Just let go. I can say that, and mean it, but when it comes back to it, I'm still holding on. Sometimes I just want someone to talk to, but talking to myself can sometimes be the most insightful. I think I may post old journals. I want to extend love and kindness to this cat, but I still miss Shadow and wish he were around.  And then I get to thinking of the Godliness that is within all beings. And I know Shadow is out there.  In my mind, and in our hearts.  Shadow is within Socks too.  As we are in all beings.  We are all connected.
  Trying to go to a prayerful place. Is the God voice I hear, is it valid?
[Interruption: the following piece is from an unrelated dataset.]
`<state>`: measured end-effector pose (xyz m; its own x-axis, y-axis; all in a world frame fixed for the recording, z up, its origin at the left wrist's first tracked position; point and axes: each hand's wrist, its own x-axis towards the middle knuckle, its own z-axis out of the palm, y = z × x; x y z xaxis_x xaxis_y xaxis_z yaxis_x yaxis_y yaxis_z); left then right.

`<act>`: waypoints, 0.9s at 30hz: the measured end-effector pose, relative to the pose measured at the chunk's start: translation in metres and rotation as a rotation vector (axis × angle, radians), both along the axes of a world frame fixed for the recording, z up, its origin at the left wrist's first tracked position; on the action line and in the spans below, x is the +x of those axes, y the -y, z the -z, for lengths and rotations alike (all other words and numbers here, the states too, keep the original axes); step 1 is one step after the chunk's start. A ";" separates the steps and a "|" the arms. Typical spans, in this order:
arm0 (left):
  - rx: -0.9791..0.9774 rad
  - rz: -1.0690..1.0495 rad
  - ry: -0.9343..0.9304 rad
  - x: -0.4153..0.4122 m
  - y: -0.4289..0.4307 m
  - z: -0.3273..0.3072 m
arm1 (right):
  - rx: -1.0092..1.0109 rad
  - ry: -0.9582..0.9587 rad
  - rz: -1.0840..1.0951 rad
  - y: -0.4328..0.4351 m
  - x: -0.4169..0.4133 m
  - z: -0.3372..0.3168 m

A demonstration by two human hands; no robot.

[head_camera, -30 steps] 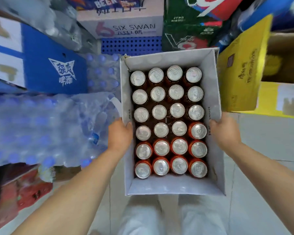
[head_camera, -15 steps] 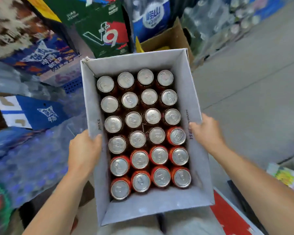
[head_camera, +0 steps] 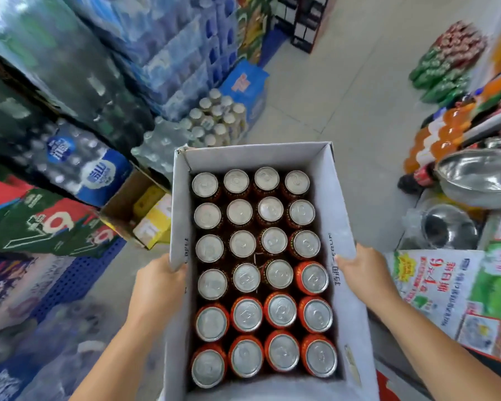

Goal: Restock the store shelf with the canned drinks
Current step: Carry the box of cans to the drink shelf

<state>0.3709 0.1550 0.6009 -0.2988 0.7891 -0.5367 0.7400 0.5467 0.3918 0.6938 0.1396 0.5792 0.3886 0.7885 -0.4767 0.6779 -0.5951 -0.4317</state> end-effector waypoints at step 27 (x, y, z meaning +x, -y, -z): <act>0.022 0.485 0.054 0.559 -0.607 -0.037 | 0.076 0.060 0.558 -0.444 0.503 -0.052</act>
<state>0.9300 0.7622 0.6383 0.1342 0.8417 -0.5230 0.8855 0.1351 0.4446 1.1968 0.5837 0.6316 0.7810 0.4871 -0.3909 0.2940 -0.8389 -0.4580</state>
Is it like the same thing that has happened to other people when they say that God was talking to them?
  I'm afraid of letting go and losing friendships, even if I'm angry and hurt,  I like the reassurance I get when I hear from my friends.  But I have bad feelings about so and so, he hurt my son, I think he considered hurting my daughter. Why do I need to stay in his good graces?  What do I care? I'm a little curious. Where things will go.  Just let go.  For a while at least.  See if you really need that crutch. You may be pleasantly surprised at your own strength.

Wednesday, May 23, 2018

Shadow- the best friend cat

He was the best cat.  All cats are best cats, but he really was the best.  Always a friend.  He passed away Friday, hit by a car.  I bawled a few days, just remembering my friend.  I don't want him to be gone.  He was always available for a cuddle, and would come see me always.  He had his little spot on the bed.  I'll miss seeing him there. 

Wednesday, March 14, 2018

Beginnings

And here we are again.  The blocks are up.   If only I were a little better, in a good place, I could create content.  Just sit down and write.  Don't be ashamed because you haven't written in a while.  What matters is where you're at right now, and right now, you're writing. 
The day is rich and full before me. I could do just about anything.   Let's paint.  I've always enjoyed that in the past.  I don't know if art is serving me right now.  I'm at a point where I want to take in other people's work, fully immerse myself in the mystery and intrigue of others.  And not feel guilty for not producing like other artists.  I'm not a goddamn art factory, turning out piece by piece like an assembly line.  Each of my pieces means something to me.  So what I don't produce produce produce.  My kids are my art, and I invest my time and energy into them.  So don't feel guilty that you haven't painted in a month.  Or whatever.  Inspiration will hit and you'll be able to art it up once again.